Instead, I've resorted to increasing the yield a little bit by adding a pinch more eggs to the bowl. Then I freeze whatever I don't feed to the fish over the course of the morning and afternoon (I usually refrigerate the afternoon's feeding in order to slow down the shrimp's metabolism.) The fish are fed the frozen batch the next day for as long as it lasts.

I'm down to four juvies, exactly how many _apisto borell_i I started with in February - and I can't wait until they transition to flake food. It would make all our lives simpler. LOL.


----------



## mistergreen (Mar 3, 2007)

I think they sell heating pads you can place under a small jar, bowl. You need to get a thermostat with it too.


----------



## johnwesley0 (Feb 23, 2021)

I'll see how warm the bowls get without a thermostat:


----------



## mistergreen (Mar 3, 2007)

If it gets too hot without a thermostat, you can plug it into a timer like on for an hour, off for 2, etc...


----------



## johnwesley0 (Feb 23, 2021)

The BBS factory is back on line:









Lots of _Artemia _this morning.

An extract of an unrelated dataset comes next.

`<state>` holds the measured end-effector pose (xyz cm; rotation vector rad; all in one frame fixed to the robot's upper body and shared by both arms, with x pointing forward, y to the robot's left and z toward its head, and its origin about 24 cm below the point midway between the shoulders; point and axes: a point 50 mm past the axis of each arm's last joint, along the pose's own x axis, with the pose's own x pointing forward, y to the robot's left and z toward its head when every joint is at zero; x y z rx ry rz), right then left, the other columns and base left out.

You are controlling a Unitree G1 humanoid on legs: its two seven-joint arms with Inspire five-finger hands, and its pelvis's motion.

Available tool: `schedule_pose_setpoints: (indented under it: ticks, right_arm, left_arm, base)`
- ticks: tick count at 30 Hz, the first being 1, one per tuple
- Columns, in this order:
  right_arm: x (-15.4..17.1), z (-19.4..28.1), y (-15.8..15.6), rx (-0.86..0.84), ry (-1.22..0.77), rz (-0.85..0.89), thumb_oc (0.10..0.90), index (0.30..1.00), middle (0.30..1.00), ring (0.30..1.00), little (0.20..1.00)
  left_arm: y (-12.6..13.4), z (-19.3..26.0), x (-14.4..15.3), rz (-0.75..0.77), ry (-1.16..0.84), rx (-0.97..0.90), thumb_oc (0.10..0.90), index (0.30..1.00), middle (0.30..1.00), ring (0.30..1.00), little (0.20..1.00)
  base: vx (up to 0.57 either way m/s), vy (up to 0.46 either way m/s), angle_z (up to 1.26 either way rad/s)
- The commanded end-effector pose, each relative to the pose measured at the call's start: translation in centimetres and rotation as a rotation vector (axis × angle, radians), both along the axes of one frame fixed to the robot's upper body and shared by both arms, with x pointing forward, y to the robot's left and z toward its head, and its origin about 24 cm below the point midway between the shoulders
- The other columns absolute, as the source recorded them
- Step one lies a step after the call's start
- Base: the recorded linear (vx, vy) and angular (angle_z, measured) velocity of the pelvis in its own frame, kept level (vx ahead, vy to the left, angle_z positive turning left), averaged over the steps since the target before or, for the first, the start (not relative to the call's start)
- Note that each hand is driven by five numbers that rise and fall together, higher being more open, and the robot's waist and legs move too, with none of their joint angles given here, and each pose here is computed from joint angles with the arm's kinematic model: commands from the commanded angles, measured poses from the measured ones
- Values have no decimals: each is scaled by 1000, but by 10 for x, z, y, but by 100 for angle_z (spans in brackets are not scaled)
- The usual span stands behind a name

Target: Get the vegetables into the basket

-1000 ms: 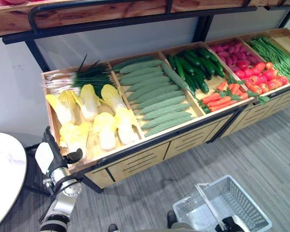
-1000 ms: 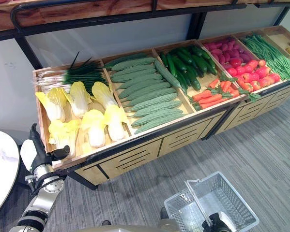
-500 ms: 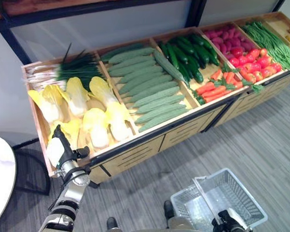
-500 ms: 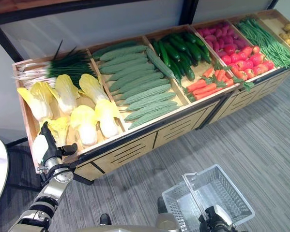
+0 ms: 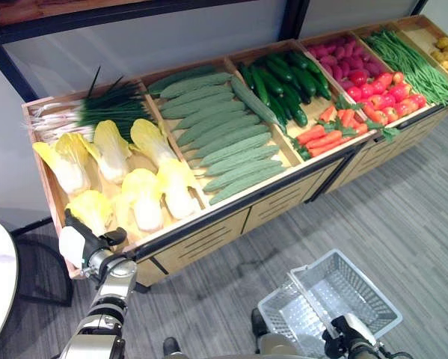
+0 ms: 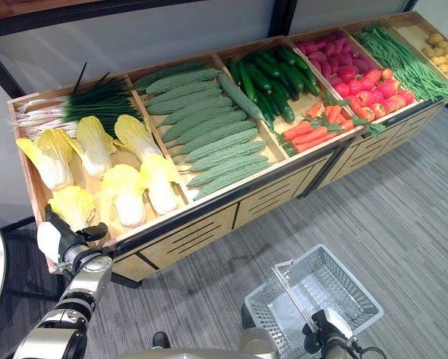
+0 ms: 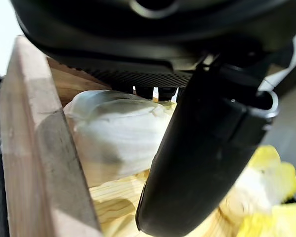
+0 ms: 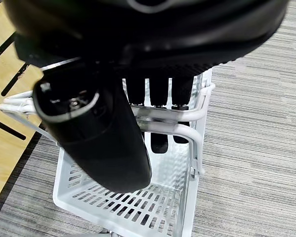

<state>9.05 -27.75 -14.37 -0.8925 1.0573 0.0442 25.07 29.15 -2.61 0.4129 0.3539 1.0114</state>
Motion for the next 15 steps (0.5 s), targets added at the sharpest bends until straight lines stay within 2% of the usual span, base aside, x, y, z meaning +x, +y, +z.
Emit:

The temperature of the water in this bowl was slightly north of 82 degrees F. or about twelve degrees above the ambient room temperature after being on continuously for about 14 hours. that's funny because I thought I read in the specs that it could throw off enough heat to raise a seed bed 20 degrees above room level. In this case, the shortfall worked out in my favor. Also, I should point out that the mat does not heat evenly throughout the surface area. It is definitely warmer at the far end of the mat (away from the plug side.) so, there may be some leeway in terms of where you place a small container.

Thanks, @mistergreen !


----------



## mistergreen (Mar 3, 2007)

I saw somebody make a betta fish cabinet using heat pads or heating cables. It’s cheaper to heat a cabinet than a whole room or buy a dozen heaters.


----------



## johnwesley0 (Feb 23, 2021)

They're only about 7 months old and this is only their second attempt at spawning, but I feel good about this time. For one thing there's a credible male in the vicinity who is showing his breeding colors:





















And second of all, I'm thrilled by the idea that the eggs might be inside this Chinese pagoda style ornament. The female dashes back inside there the moment she gets a bite of food during feeding time:


----------



## johnwesley0 (Feb 23, 2021)

My daphnia culture arrived today:









As soon as I lifted the box, I could tell it contained water. It must have weighed about a pound.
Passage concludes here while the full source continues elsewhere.